The annual train ride - ghost style - will start tonight and run through Saturday. The rides start at 5:15 p.m. and run until about 9:30 p.m.

The 20-minute ride costs $3 for children and $5 for adults.

The child-size train is provided by Carson City Railroad Association.

The train passes several scares, which are provided by the Carson High School's drama department.

This year's skits will include medieval magic, a combination of dragons, moats and knights; a graveyard, with zombies and vampires; a Salem witch trial; a monster marriage; Roswell alien land; fairy tale land and a headless horseman.

The event, which attracts about 1,100 people, is the drama department's biggest fund raiser, said Karen Chandler, the high school's drama teacher.

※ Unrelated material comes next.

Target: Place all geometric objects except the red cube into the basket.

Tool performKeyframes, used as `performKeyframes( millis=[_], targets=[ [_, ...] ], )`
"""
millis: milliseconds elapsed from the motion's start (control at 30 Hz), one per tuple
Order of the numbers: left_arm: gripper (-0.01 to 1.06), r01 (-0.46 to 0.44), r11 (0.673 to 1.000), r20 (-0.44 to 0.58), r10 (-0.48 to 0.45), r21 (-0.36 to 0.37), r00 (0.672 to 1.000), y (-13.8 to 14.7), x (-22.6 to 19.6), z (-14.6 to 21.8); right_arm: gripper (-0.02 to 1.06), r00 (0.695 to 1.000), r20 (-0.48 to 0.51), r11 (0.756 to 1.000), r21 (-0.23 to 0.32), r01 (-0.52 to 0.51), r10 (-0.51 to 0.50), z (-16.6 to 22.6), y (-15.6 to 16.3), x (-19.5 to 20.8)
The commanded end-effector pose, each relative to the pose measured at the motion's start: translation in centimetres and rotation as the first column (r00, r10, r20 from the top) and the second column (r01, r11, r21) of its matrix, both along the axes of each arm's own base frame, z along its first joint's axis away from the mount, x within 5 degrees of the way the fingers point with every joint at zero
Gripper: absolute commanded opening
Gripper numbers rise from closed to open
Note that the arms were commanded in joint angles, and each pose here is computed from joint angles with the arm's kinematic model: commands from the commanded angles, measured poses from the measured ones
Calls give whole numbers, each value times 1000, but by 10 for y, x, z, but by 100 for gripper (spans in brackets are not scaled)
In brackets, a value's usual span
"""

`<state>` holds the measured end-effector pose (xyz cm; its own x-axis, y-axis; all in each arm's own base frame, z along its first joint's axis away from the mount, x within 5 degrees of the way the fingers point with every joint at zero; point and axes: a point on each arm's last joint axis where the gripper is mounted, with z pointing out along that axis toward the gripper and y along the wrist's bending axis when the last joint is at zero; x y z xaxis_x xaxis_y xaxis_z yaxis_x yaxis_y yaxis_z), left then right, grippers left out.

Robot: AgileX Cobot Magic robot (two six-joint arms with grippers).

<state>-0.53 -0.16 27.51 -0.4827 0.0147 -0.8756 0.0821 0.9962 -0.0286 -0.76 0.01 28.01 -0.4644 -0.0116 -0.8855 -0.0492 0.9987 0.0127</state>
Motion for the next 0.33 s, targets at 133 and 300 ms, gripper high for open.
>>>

Proceeds pay for the department's trip to the Oregon Shakespeare festival in Ashland.

The ride is perfect for elementary-school age children.

"There is none of the fear of being caught or trapped," she said. "We gear this event for that age."

The highlight of the ride is the headless horseman, Chandler said.

On each of the four nights Steve Summers brings his horse to Mills Park and rides it around.

"He doesn't have children in the high school, he's just a community member who likes to help out," she said.

The school has been putting on the skits for about six years,

"We have the props, the costumes and rehearsing isn't really an issue because we do a lot of improvisation," she said.

The biggest challenge is continuing the skits late into the night.

"By 9 p.m., it's pretty cold and dark out there," she said.